*** Opening SOURCE INFORMATION ***

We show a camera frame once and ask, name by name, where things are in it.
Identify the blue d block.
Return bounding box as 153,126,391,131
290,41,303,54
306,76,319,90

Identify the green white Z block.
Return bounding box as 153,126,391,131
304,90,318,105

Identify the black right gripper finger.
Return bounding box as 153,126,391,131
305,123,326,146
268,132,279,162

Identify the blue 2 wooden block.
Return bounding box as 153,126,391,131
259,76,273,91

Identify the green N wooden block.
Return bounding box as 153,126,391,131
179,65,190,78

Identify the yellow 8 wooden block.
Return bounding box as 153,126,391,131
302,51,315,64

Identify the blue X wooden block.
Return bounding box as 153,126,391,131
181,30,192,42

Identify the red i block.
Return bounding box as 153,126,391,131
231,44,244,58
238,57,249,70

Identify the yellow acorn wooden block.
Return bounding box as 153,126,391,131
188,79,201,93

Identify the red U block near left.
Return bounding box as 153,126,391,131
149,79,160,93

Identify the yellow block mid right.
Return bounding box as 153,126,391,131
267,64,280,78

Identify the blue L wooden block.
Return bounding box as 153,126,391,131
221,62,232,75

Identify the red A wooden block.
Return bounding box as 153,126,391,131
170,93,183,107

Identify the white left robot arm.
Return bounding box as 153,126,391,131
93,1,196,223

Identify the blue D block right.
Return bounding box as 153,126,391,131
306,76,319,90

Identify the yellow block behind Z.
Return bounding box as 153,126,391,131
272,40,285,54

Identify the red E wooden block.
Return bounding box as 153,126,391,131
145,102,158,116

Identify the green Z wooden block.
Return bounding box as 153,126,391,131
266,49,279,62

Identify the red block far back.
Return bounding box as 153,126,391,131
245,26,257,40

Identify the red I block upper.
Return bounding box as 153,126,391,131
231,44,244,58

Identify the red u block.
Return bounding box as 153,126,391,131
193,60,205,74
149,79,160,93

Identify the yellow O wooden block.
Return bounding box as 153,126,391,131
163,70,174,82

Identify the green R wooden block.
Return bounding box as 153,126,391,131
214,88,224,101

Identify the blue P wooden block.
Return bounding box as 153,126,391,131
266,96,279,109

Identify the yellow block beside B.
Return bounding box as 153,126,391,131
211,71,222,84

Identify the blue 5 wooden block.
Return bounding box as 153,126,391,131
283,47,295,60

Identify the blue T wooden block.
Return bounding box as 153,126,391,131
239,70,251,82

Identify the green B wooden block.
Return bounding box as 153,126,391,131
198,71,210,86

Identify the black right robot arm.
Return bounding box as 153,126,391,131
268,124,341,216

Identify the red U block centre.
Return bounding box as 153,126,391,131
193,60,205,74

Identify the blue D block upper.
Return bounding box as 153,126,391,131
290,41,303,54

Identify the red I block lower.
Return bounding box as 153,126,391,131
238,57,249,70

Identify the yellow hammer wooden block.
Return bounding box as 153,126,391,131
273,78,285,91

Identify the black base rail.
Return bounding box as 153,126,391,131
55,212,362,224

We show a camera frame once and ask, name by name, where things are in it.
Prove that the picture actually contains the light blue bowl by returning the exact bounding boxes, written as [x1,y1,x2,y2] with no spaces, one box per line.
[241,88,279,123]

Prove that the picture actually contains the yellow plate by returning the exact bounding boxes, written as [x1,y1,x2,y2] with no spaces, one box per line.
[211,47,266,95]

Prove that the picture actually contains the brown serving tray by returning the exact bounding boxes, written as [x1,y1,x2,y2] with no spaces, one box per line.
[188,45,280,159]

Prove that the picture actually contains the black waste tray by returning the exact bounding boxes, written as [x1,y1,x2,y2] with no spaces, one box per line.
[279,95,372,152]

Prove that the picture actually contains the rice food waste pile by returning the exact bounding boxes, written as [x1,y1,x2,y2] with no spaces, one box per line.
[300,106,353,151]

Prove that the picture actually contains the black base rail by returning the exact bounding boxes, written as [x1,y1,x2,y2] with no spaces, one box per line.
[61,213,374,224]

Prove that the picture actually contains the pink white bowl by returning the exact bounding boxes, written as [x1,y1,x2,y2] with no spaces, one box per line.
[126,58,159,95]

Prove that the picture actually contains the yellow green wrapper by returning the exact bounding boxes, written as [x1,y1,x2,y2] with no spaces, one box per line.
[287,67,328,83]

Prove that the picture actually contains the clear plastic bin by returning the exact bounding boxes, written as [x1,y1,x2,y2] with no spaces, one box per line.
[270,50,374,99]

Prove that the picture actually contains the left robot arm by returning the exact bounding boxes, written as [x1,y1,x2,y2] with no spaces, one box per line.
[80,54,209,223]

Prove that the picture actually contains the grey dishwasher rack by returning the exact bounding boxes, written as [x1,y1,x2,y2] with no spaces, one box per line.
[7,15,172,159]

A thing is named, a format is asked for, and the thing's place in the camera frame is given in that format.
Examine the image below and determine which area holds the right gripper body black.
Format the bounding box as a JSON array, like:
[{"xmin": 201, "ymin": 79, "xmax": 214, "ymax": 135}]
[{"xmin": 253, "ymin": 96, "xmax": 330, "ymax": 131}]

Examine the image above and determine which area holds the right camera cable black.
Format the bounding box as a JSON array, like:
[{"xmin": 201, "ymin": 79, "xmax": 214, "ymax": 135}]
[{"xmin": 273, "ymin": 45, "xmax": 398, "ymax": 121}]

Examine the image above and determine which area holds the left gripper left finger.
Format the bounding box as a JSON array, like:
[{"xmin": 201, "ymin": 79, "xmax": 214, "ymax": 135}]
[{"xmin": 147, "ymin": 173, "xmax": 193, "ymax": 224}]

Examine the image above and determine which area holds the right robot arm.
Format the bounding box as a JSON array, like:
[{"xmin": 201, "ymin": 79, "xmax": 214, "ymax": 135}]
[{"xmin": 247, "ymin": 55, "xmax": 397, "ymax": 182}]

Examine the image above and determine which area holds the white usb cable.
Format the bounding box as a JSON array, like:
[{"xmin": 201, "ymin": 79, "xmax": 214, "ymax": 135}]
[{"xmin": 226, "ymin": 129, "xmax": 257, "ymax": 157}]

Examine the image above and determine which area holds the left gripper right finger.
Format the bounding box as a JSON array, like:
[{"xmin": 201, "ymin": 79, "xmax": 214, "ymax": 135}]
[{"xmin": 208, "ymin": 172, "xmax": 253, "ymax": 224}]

*** Closing SOURCE INFORMATION ***

• **WHAT YOU WILL DO**: The complete listing, from first line to last, should be copied verbatim.

• **TASK RESPONSE**:
We show a camera frame once and ask, name by name, where things are in it.
Identify the blue d block.
Return bounding box as 153,126,391,131
290,41,303,54
306,76,319,90

Identify the green white Z block.
Return bounding box as 153,126,391,131
304,90,318,105

Identify the black right gripper finger.
Return bounding box as 153,126,391,131
305,123,326,146
268,132,279,162

Identify the blue 2 wooden block.
Return bounding box as 153,126,391,131
259,76,273,91

Identify the green N wooden block.
Return bounding box as 153,126,391,131
179,65,190,78

Identify the yellow 8 wooden block.
Return bounding box as 153,126,391,131
302,51,315,64

Identify the blue X wooden block.
Return bounding box as 153,126,391,131
181,30,192,42

Identify the red i block.
Return bounding box as 153,126,391,131
231,44,244,58
238,57,249,70

Identify the yellow acorn wooden block.
Return bounding box as 153,126,391,131
188,79,201,93

Identify the red U block near left.
Return bounding box as 153,126,391,131
149,79,160,93

Identify the yellow block mid right.
Return bounding box as 153,126,391,131
267,64,280,78

Identify the blue L wooden block.
Return bounding box as 153,126,391,131
221,62,232,75

Identify the red A wooden block.
Return bounding box as 153,126,391,131
170,93,183,107

Identify the white left robot arm.
Return bounding box as 153,126,391,131
93,1,196,223

Identify the blue D block right.
Return bounding box as 153,126,391,131
306,76,319,90

Identify the yellow block behind Z.
Return bounding box as 153,126,391,131
272,40,285,54

Identify the red E wooden block.
Return bounding box as 153,126,391,131
145,102,158,116

Identify the green Z wooden block.
Return bounding box as 153,126,391,131
266,49,279,62

Identify the red block far back.
Return bounding box as 153,126,391,131
245,26,257,40

Identify the red I block upper.
Return bounding box as 153,126,391,131
231,44,244,58

Identify the red u block.
Return bounding box as 153,126,391,131
193,60,205,74
149,79,160,93

Identify the yellow O wooden block.
Return bounding box as 153,126,391,131
163,70,174,82

Identify the green R wooden block.
Return bounding box as 153,126,391,131
214,88,224,101

Identify the blue P wooden block.
Return bounding box as 153,126,391,131
266,96,279,109

Identify the yellow block beside B.
Return bounding box as 153,126,391,131
211,71,222,84

Identify the blue 5 wooden block.
Return bounding box as 153,126,391,131
283,47,295,60

Identify the blue T wooden block.
Return bounding box as 153,126,391,131
239,70,251,82

Identify the green B wooden block.
Return bounding box as 153,126,391,131
198,71,210,86

Identify the black right robot arm.
Return bounding box as 153,126,391,131
268,124,341,216

Identify the red U block centre.
Return bounding box as 153,126,391,131
193,60,205,74

Identify the blue D block upper.
Return bounding box as 153,126,391,131
290,41,303,54

Identify the red I block lower.
Return bounding box as 153,126,391,131
238,57,249,70

Identify the yellow hammer wooden block.
Return bounding box as 153,126,391,131
273,78,285,91

Identify the black base rail.
Return bounding box as 153,126,391,131
55,212,362,224

We show a camera frame once and ask, name by name, where things are in it.
Prove that the picture actually contains the light blue bowl by returning the exact bounding boxes, written as [x1,y1,x2,y2] with no spaces, one box per line.
[241,88,279,123]

Prove that the picture actually contains the yellow plate by returning the exact bounding boxes, written as [x1,y1,x2,y2] with no spaces, one box per line.
[211,47,266,95]

Prove that the picture actually contains the brown serving tray by returning the exact bounding boxes, written as [x1,y1,x2,y2] with no spaces, one box per line.
[188,45,280,159]

Prove that the picture actually contains the black waste tray by returning the exact bounding boxes, written as [x1,y1,x2,y2] with no spaces, one box per line.
[279,95,372,152]

Prove that the picture actually contains the rice food waste pile by returning the exact bounding boxes, written as [x1,y1,x2,y2] with no spaces, one box per line.
[300,106,353,151]

Prove that the picture actually contains the black base rail by returning the exact bounding boxes, written as [x1,y1,x2,y2] with no spaces, one box per line.
[61,213,374,224]

Prove that the picture actually contains the pink white bowl by returning the exact bounding boxes, written as [x1,y1,x2,y2] with no spaces, one box per line.
[126,58,159,95]

Prove that the picture actually contains the yellow green wrapper by returning the exact bounding boxes, written as [x1,y1,x2,y2] with no spaces, one box per line.
[287,67,328,83]

Prove that the picture actually contains the clear plastic bin by returning the exact bounding boxes, written as [x1,y1,x2,y2] with no spaces, one box per line.
[270,50,374,99]

Prove that the picture actually contains the left robot arm by returning the exact bounding boxes, written as [x1,y1,x2,y2] with no spaces, one box per line.
[80,54,209,223]

Prove that the picture actually contains the grey dishwasher rack by returning the exact bounding boxes, written as [x1,y1,x2,y2] with no spaces, one box per line.
[7,15,172,159]

A thing is named, a format is asked for, and the thing's place in the camera frame is given in that format.
Examine the image below and determine which area holds the right gripper body black.
Format the bounding box as a JSON array, like:
[{"xmin": 201, "ymin": 79, "xmax": 214, "ymax": 135}]
[{"xmin": 253, "ymin": 96, "xmax": 330, "ymax": 131}]

Examine the image above and determine which area holds the right camera cable black.
Format the bounding box as a JSON array, like:
[{"xmin": 201, "ymin": 79, "xmax": 214, "ymax": 135}]
[{"xmin": 273, "ymin": 45, "xmax": 398, "ymax": 121}]

Examine the image above and determine which area holds the left gripper left finger.
Format the bounding box as a JSON array, like:
[{"xmin": 201, "ymin": 79, "xmax": 214, "ymax": 135}]
[{"xmin": 147, "ymin": 173, "xmax": 193, "ymax": 224}]

Examine the image above and determine which area holds the right robot arm.
Format the bounding box as a JSON array, like:
[{"xmin": 201, "ymin": 79, "xmax": 214, "ymax": 135}]
[{"xmin": 247, "ymin": 55, "xmax": 397, "ymax": 182}]

Examine the image above and determine which area holds the white usb cable.
Format the bounding box as a JSON array, like:
[{"xmin": 201, "ymin": 79, "xmax": 214, "ymax": 135}]
[{"xmin": 226, "ymin": 129, "xmax": 257, "ymax": 157}]

Examine the image above and determine which area holds the left gripper right finger.
Format the bounding box as a JSON array, like:
[{"xmin": 201, "ymin": 79, "xmax": 214, "ymax": 135}]
[{"xmin": 208, "ymin": 172, "xmax": 253, "ymax": 224}]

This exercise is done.